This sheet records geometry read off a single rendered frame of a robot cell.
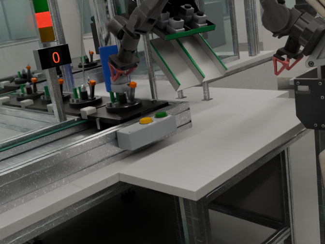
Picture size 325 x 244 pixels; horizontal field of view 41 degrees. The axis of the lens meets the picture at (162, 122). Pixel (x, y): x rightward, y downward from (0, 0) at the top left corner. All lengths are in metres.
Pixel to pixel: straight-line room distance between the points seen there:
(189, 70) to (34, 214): 0.92
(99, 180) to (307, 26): 0.72
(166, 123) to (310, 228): 1.39
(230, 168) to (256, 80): 1.96
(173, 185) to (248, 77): 1.99
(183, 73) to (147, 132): 0.46
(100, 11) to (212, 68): 0.89
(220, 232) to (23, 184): 1.59
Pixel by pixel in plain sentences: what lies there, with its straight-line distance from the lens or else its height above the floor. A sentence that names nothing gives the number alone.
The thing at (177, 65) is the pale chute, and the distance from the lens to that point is 1.80.
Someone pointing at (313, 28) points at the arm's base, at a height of 1.21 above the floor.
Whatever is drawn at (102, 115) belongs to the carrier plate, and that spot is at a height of 0.97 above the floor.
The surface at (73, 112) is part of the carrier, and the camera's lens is 1.73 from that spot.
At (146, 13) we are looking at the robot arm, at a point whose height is 1.30.
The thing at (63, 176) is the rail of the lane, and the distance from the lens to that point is 1.32.
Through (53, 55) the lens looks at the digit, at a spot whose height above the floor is 1.21.
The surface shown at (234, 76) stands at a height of 0.79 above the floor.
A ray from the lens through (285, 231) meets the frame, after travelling 2.24.
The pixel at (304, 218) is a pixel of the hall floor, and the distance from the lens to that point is 2.72.
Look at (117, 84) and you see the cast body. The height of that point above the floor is 1.07.
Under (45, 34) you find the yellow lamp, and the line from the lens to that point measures 1.57.
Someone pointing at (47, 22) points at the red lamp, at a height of 1.33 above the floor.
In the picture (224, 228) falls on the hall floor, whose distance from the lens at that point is 2.65.
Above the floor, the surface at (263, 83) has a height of 0.66.
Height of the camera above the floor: 1.34
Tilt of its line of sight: 16 degrees down
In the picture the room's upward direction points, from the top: 9 degrees counter-clockwise
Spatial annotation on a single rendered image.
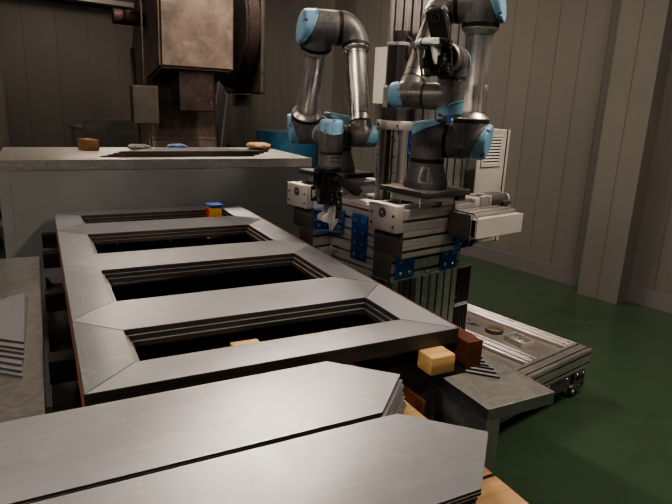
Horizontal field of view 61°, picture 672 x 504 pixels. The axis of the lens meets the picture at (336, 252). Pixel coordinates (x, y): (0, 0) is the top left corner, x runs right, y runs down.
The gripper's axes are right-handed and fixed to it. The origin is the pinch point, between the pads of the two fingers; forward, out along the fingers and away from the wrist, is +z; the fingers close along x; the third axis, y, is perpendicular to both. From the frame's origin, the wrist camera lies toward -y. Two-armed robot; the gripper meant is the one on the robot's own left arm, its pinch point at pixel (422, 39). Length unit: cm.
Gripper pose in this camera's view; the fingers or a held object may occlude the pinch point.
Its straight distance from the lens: 142.7
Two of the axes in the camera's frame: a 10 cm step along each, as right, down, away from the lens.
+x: -9.0, -0.1, 4.4
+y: 0.8, 9.8, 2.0
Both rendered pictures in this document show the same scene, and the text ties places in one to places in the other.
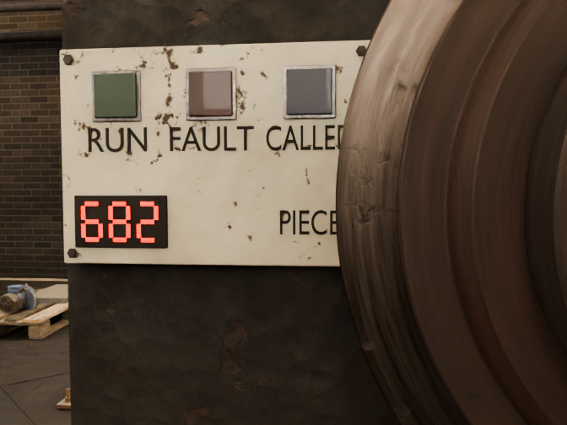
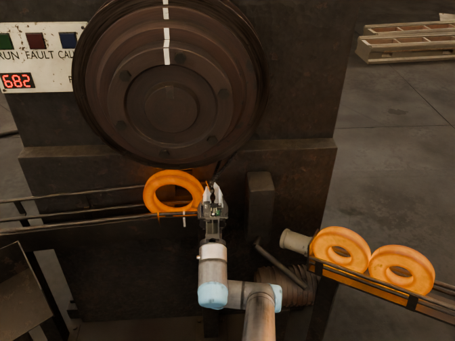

+---+

**Task statement**
If a record holds a picture, leave that picture out; retype everything else exactly.

**Task result**
This sheet records geometry read off a single rendered frame of a robot cell.
Picture size 325 x 244 pixels; horizontal field of view 41 degrees. The axis of the lens meets the picture at (162, 122). Pixel (x, y): x rightward, y downward from (0, 0) at the top left corner. All lengths are in metres.
Pixel to pixel: straight-line room distance between the points seen there:
(189, 70) to (34, 214): 0.92
(99, 180) to (307, 26): 0.72
(166, 123) to (310, 228): 1.39
(230, 168) to (256, 80): 1.96
(173, 185) to (248, 77): 1.99
(183, 73) to (147, 132): 0.46
(100, 11) to (212, 68): 0.89
(220, 232) to (23, 184): 1.59
Pixel by pixel in plain sentences: what lies there, with its straight-line distance from the lens or else its height above the floor. A sentence that names nothing gives the number alone.
The thing at (177, 65) is the pale chute, and the distance from the lens to that point is 1.80.
Someone pointing at (313, 28) points at the arm's base, at a height of 1.21 above the floor.
Whatever is drawn at (102, 115) belongs to the carrier plate, and that spot is at a height of 0.97 above the floor.
The surface at (73, 112) is part of the carrier, and the camera's lens is 1.73 from that spot.
At (146, 13) we are looking at the robot arm, at a point whose height is 1.30.
The thing at (63, 176) is the rail of the lane, and the distance from the lens to that point is 1.32.
Through (53, 55) the lens looks at the digit, at a spot whose height above the floor is 1.21.
The surface shown at (234, 76) stands at a height of 0.79 above the floor.
A ray from the lens through (285, 231) meets the frame, after travelling 2.24.
The pixel at (304, 218) is a pixel of the hall floor, and the distance from the lens to that point is 2.72.
Look at (117, 84) and you see the cast body. The height of that point above the floor is 1.07.
Under (45, 34) you find the yellow lamp, and the line from the lens to that point measures 1.57.
Someone pointing at (47, 22) points at the red lamp, at a height of 1.33 above the floor.
In the picture (224, 228) falls on the hall floor, whose distance from the lens at that point is 2.65.
Above the floor, the surface at (263, 83) has a height of 0.66.
Height of the camera above the floor: 1.34
Tilt of its line of sight: 16 degrees down
In the picture the room's upward direction points, from the top: 9 degrees counter-clockwise
Spatial annotation on a single rendered image.
Horizontal field of view 61°, picture 672 x 504 pixels. The axis of the lens meets the picture at (336, 252). Pixel coordinates (x, y): (0, 0) is the top left corner, x runs right, y runs down.
The gripper's axes are right-handed and fixed to it. The origin is the pinch point, between the pads of the two fingers; forward, out along the fingers and away from the wrist, is +z; the fingers close along x; the third axis, y, is perpendicular to both. From the frame's origin, the wrist camera lies toward -y. Two-armed robot; the gripper meant is the one on the robot's own left arm, its pinch point at pixel (422, 39). Length unit: cm.
Gripper pose in this camera's view; the fingers or a held object may occlude the pinch point.
Its straight distance from the lens: 142.7
Two of the axes in the camera's frame: a 10 cm step along each, as right, down, away from the lens.
+x: -9.0, -0.1, 4.4
+y: 0.8, 9.8, 2.0
Both rendered pictures in this document show the same scene, and the text ties places in one to places in the other.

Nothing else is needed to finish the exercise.